I shook his hand and saw the red-ringed needle marks. My smile masked my revulsion, but I went back into the house as quickly as I could.

Don worked for us on and off for several months, and I admit that I never felt comfortable around him.

Steve tried to help Don improve; he let him shower at our house, Donate with us, and hear about God’s love for him, Steve worked with him until Don ended up in jail and finally left town.

Don’s sins were so easy to see. He continued to make poor choices and turn down help. He was not easy to love, or even like. But God tells us in this verse that “while we were still sinners, Christ died for us.”

Yes, I think to myself, but we—my family, friends, and I—are not like Don. We are not dirty and drug-ridden. Surely we are easier to love or even die for.

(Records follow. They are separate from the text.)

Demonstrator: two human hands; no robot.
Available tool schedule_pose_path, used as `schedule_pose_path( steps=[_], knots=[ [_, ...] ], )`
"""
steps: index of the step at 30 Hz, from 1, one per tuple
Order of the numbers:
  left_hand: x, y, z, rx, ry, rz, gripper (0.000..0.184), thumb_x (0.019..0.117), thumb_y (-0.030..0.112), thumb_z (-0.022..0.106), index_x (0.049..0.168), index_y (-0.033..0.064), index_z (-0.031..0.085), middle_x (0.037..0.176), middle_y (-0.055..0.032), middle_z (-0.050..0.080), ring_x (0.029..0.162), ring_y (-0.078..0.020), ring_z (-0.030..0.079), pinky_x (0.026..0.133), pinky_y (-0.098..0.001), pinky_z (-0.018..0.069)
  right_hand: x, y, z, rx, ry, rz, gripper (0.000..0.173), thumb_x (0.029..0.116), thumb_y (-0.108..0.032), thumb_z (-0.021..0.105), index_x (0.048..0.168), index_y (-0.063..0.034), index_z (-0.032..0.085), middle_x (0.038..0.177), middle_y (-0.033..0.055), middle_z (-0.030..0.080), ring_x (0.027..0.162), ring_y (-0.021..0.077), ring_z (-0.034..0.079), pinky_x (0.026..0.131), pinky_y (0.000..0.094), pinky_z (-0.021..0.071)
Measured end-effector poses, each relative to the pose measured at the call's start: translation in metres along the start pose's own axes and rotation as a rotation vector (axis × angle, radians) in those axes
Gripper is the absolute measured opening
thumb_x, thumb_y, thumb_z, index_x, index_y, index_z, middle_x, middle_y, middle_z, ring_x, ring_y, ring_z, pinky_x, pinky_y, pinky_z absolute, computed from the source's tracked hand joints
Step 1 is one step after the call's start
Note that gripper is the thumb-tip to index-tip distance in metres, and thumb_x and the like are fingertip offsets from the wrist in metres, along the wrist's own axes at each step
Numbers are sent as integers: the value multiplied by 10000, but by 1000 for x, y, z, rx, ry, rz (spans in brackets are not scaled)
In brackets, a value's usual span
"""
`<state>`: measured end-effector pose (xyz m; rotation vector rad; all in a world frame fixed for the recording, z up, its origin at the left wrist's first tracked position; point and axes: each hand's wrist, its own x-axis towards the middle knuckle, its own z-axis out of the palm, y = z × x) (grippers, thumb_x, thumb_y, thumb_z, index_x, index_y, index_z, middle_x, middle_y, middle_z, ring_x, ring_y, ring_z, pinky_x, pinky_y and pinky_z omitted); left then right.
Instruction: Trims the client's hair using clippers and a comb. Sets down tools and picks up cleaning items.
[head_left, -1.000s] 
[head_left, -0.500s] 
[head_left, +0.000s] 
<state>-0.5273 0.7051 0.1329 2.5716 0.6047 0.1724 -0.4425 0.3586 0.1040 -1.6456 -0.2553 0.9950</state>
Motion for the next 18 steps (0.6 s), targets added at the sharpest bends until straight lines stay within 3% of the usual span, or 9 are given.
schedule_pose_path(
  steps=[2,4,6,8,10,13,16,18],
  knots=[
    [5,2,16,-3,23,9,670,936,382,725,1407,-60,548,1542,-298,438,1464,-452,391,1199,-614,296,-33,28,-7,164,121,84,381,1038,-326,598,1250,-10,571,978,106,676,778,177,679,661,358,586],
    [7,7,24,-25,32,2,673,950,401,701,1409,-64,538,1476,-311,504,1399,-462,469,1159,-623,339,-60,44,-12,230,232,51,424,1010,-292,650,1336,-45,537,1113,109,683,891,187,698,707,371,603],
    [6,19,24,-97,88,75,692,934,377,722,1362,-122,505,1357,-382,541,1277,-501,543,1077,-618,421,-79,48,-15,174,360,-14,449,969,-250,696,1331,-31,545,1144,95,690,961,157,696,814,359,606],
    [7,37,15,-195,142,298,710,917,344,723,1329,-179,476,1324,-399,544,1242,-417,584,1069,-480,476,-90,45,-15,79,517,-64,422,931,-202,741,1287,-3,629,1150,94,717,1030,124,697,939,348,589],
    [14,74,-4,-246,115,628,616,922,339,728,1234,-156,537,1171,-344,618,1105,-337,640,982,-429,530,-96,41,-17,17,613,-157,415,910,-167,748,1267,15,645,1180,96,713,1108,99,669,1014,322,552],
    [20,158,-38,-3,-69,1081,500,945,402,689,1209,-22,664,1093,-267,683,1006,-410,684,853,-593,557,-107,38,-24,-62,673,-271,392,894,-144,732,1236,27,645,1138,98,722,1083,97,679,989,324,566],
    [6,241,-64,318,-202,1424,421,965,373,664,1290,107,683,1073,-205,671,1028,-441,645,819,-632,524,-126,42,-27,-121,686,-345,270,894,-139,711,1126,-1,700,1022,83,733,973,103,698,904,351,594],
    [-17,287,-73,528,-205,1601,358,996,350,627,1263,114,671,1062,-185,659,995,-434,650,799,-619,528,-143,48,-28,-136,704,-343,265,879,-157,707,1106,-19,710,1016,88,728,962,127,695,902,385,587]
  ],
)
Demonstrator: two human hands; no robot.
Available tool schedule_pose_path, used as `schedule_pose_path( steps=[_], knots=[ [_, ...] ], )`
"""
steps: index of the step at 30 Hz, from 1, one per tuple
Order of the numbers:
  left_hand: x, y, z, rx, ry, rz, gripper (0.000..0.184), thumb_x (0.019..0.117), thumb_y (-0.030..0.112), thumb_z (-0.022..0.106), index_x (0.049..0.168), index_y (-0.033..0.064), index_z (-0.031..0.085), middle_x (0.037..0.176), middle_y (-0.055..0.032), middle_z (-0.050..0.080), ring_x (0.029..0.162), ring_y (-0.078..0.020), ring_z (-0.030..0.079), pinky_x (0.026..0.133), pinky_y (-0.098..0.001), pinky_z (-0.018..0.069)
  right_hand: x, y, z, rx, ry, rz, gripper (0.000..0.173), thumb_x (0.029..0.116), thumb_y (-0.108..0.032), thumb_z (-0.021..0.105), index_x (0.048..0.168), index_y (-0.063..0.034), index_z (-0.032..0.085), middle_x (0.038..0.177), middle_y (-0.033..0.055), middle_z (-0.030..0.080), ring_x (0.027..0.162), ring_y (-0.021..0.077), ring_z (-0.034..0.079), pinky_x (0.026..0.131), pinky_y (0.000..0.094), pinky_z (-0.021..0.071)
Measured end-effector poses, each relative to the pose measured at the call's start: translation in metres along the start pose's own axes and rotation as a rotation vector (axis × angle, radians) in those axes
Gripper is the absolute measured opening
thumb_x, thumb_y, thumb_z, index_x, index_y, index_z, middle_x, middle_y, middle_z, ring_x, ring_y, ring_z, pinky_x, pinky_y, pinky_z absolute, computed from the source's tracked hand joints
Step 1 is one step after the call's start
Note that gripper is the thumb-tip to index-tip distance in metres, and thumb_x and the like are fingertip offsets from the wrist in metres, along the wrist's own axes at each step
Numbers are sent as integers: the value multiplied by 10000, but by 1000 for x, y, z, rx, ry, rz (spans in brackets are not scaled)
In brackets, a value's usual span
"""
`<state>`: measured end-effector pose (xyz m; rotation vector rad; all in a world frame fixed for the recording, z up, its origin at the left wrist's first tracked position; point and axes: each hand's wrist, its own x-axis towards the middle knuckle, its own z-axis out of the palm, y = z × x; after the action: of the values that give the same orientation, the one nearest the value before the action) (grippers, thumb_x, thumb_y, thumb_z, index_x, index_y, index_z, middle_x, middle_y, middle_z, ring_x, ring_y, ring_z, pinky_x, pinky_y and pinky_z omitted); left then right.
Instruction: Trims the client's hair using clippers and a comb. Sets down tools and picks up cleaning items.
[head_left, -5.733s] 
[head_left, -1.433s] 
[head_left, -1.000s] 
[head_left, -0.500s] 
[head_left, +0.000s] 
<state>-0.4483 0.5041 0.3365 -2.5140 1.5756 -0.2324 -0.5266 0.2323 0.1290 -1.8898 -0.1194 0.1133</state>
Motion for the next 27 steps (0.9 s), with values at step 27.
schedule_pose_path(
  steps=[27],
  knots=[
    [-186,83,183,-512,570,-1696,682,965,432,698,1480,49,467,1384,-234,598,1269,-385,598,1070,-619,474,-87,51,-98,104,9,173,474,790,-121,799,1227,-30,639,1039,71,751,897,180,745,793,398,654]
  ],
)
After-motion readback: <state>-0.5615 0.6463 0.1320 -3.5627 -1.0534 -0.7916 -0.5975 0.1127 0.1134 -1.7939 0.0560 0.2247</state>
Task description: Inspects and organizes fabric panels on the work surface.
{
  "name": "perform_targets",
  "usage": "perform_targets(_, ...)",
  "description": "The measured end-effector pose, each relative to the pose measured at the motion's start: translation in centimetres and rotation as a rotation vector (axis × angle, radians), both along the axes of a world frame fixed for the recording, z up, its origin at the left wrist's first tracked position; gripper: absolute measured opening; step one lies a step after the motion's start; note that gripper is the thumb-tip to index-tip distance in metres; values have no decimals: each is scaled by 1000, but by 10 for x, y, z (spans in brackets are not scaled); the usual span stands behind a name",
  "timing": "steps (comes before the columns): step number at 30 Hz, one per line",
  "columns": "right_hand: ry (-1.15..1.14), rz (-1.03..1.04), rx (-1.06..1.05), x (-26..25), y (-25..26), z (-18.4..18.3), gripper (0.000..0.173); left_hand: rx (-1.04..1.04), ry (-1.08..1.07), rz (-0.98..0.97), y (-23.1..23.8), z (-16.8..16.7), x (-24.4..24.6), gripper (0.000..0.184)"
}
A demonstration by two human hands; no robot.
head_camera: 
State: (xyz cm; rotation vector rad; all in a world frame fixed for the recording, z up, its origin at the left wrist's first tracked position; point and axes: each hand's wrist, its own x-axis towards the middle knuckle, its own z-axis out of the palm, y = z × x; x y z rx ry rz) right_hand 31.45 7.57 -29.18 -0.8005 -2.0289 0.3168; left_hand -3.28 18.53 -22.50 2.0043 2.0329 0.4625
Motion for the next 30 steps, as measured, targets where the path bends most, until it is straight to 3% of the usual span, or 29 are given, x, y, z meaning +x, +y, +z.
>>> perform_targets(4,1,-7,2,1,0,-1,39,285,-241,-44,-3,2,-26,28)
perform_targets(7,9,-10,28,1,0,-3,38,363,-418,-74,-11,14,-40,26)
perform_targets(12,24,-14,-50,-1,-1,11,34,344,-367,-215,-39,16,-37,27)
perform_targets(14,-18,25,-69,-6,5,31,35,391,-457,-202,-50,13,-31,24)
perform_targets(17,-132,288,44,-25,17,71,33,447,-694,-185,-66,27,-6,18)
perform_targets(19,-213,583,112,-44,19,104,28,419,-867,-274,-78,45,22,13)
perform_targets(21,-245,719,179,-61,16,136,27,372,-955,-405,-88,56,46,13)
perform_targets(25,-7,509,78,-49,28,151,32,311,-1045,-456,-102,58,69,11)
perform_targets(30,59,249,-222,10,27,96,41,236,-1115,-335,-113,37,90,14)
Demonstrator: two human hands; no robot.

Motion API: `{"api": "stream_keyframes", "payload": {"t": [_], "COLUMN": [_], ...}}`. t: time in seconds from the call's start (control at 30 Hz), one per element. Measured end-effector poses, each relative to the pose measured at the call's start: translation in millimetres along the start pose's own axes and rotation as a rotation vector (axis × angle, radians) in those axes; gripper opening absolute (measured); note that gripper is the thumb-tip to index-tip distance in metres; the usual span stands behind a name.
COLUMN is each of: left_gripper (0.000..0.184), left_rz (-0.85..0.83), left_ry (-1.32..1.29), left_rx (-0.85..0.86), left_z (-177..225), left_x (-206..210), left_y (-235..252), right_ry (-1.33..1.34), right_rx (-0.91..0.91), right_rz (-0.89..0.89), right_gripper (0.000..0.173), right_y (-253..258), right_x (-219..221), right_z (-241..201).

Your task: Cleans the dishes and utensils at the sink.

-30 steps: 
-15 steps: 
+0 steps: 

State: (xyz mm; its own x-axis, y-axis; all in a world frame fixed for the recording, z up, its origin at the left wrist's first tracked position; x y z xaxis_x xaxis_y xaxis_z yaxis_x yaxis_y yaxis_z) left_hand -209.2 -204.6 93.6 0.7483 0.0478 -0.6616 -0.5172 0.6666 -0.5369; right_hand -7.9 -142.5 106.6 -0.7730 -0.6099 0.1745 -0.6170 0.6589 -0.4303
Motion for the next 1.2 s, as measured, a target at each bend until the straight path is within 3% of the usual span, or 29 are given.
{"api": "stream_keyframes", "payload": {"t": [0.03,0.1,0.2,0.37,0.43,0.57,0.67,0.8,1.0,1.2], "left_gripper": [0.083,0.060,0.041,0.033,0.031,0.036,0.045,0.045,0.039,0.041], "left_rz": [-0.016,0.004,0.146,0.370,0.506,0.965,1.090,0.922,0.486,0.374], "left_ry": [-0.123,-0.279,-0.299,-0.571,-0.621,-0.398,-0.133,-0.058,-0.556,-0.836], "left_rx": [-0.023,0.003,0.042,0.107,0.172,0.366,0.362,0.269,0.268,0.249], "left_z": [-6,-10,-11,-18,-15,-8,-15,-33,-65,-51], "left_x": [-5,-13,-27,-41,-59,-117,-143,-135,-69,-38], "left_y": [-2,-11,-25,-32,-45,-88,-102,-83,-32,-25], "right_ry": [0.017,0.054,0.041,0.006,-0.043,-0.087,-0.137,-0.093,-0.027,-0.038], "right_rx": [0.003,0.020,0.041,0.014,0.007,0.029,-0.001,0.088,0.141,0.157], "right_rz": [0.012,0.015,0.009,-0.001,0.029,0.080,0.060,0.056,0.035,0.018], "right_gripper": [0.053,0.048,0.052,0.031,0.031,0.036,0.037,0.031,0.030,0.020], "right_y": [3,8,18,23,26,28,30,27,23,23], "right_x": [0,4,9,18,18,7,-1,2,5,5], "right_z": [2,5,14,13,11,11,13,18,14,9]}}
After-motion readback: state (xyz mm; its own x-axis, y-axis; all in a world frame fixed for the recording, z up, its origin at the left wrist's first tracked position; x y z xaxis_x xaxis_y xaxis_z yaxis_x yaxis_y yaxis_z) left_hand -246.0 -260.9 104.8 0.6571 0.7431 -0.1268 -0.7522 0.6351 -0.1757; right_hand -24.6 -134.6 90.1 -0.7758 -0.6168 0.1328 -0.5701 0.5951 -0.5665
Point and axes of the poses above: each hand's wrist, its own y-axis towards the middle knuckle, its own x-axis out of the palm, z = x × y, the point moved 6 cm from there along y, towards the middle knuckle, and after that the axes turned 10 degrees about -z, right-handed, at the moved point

But just as I am puffing myself up by comparison to one less privileged than I am, another verse comes to mind:

Romans 3-23

All have sinned. All of us.

And the amazing truth of God’s love is that he poured it out on us while we were still sinners. Even after accepting his Son, we still make mistakes and commit sins. And he still loves us.

Jesus went willingly to the cross for the love of people like Don and you and me. What Don displayed outwardly, we carry in our hearts.

We are full of unlovely trappings, but God comes in and cleanses us. Every “Don” can be white as snow.

Father, thank you that our salvation is not based on how good we are but on your amazing grace.